The method of the present invention includes steps related to the above recited apparatus structure. As previously stated, the at least partially vaporized working fluid is introduced into the common input manifold. The working fluid, including vaporized fluid, is then directed by the input manifold to the inlets of the condensation tubes. As heat is removed from the working fluid, the working fluid condenses and, at some point in the condensation tube which may be calculated, subcooling of the working fluid begins to occur. A restriction member is placed within the subcooling region of the passageway through the condensation tube. The subcooling region is in a portion of the condensation tube adjacent the outlet of the condensation tube. The restriction member has little effect on liquid working fluid flow through the passageway. However, the restriction member significantly increases flow resistance to partially vaporized working fluid that becomes present as subcooling at the tube exit is diminished.

One cause of diminished subcooling, in a condensation tube may be attributable to an increase in working fluid flow through the condensation tube, thereby causing an increase in the vapor content of the working fluid near the outlet of the condensation tube. The present invention, in this case, automatically increases flow resistance to reduce fluid flow through this condensation tube. This increased resistance in one tube induces increased flow through other condensation tubes. Thus, flow in the parallel condensation tubes tends towards equalization.
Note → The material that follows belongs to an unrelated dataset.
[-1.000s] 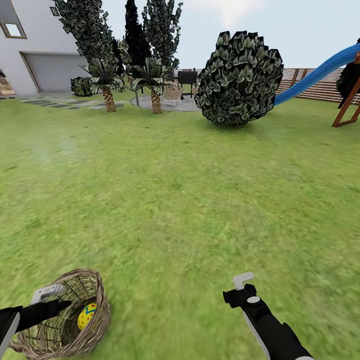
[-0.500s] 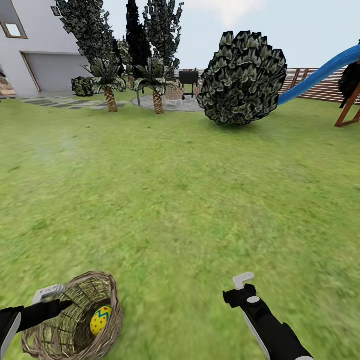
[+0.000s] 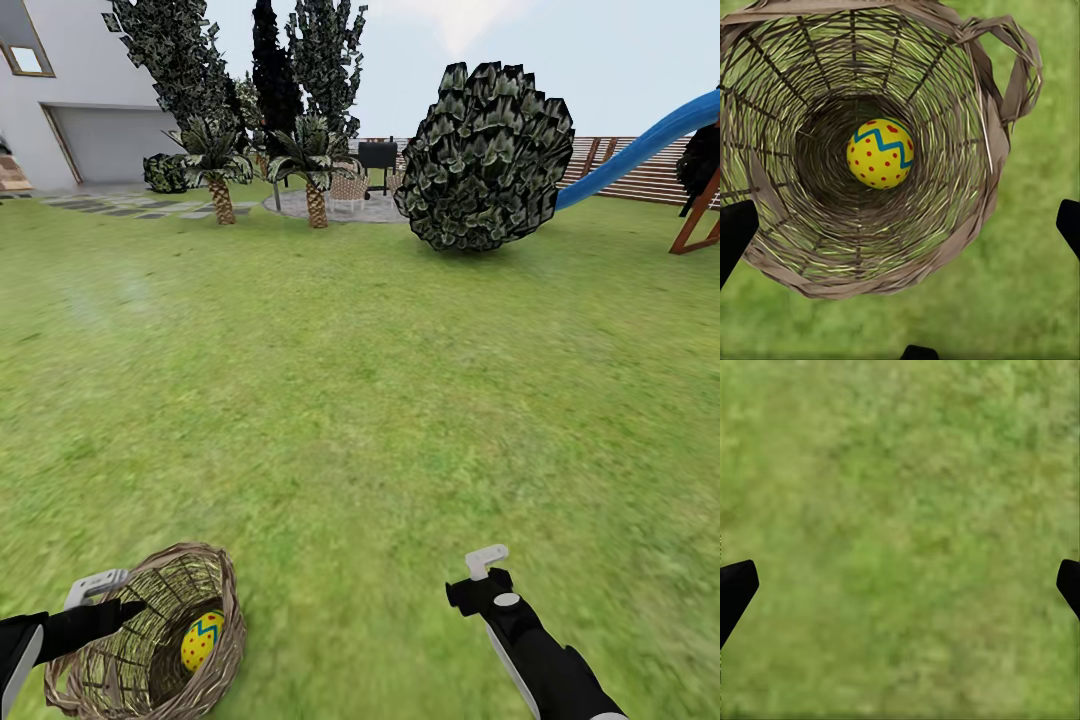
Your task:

The position where the vapor condenses in the tube and thus the onset of subcooling is also largely equalized among the parallel condensation tubes by this method.

An objective of the present invention is to provide flow equalization in parallel condensation tubes responsive to the quantity of vaporized working fluid flow through some of the condensation tubes.
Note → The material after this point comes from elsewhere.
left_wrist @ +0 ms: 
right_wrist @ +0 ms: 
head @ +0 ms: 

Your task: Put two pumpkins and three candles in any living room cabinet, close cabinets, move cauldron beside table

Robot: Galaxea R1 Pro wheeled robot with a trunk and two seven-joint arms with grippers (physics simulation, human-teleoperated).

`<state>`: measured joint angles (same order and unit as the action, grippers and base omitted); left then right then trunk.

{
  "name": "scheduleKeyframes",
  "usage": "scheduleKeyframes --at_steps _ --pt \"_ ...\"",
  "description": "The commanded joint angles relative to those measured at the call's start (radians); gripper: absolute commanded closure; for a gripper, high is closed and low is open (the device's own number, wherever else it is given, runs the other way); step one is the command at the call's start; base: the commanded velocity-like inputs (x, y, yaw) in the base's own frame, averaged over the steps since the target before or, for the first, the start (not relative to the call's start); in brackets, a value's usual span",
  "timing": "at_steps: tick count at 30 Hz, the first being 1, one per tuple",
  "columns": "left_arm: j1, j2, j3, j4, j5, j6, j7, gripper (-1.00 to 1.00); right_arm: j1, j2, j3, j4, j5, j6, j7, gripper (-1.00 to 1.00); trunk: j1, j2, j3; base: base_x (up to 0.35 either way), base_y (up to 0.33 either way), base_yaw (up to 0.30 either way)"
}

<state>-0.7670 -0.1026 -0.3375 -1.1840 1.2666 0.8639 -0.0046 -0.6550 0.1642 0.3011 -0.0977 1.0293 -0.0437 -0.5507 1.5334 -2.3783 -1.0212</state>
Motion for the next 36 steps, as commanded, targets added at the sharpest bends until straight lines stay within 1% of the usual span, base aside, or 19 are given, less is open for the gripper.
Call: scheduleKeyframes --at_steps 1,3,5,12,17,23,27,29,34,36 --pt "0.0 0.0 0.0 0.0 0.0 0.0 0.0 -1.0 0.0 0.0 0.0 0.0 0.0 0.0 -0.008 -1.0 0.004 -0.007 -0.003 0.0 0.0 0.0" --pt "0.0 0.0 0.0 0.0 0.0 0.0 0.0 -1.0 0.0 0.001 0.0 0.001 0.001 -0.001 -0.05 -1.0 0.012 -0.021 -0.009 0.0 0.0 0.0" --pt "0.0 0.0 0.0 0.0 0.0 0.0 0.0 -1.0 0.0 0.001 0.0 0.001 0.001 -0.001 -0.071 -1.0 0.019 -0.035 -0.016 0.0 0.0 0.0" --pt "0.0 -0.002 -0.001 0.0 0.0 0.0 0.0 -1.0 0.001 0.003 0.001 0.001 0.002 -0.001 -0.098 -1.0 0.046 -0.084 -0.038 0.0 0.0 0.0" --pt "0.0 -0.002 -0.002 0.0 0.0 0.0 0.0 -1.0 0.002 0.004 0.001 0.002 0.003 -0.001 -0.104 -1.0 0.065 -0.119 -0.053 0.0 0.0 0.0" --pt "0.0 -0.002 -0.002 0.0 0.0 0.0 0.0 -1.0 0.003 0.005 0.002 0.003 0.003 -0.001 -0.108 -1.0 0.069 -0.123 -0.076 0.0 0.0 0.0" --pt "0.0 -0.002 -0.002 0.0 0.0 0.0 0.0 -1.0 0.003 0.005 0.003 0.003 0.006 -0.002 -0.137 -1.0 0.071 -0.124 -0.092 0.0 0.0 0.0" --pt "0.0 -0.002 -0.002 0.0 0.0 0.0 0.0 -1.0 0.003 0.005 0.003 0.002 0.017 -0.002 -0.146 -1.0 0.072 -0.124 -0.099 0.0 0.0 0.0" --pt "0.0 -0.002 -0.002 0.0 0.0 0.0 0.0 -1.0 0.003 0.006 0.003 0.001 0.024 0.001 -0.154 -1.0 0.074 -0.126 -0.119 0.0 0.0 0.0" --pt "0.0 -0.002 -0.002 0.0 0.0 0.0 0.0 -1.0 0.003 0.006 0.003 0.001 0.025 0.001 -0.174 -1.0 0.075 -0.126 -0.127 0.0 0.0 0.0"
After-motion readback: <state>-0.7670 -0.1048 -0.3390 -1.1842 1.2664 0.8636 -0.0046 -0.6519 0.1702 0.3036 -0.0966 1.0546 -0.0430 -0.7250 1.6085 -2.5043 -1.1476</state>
Another objective of the present invention is to provide little or no change in resistance for working fluid flow in a liquid phase through a condensation tube of a radiator, while automatically increasing resistance to working fluid flow through the condensation tubes passing working fluid in a partially vaporized state to the outlet manifold.

A feature of the present invention is the use of an elongated restriction member disposed within the condensation tubes for providing variable restriction flow.

Another feature of the present invention is the use of an external support to easily fix the position of the elongated restriction member within the flow passageway of the restriction tube.

An advantage of the present invention is the relative simplicity of manufacturing pentagonal cross-sectional elongated restriction elements.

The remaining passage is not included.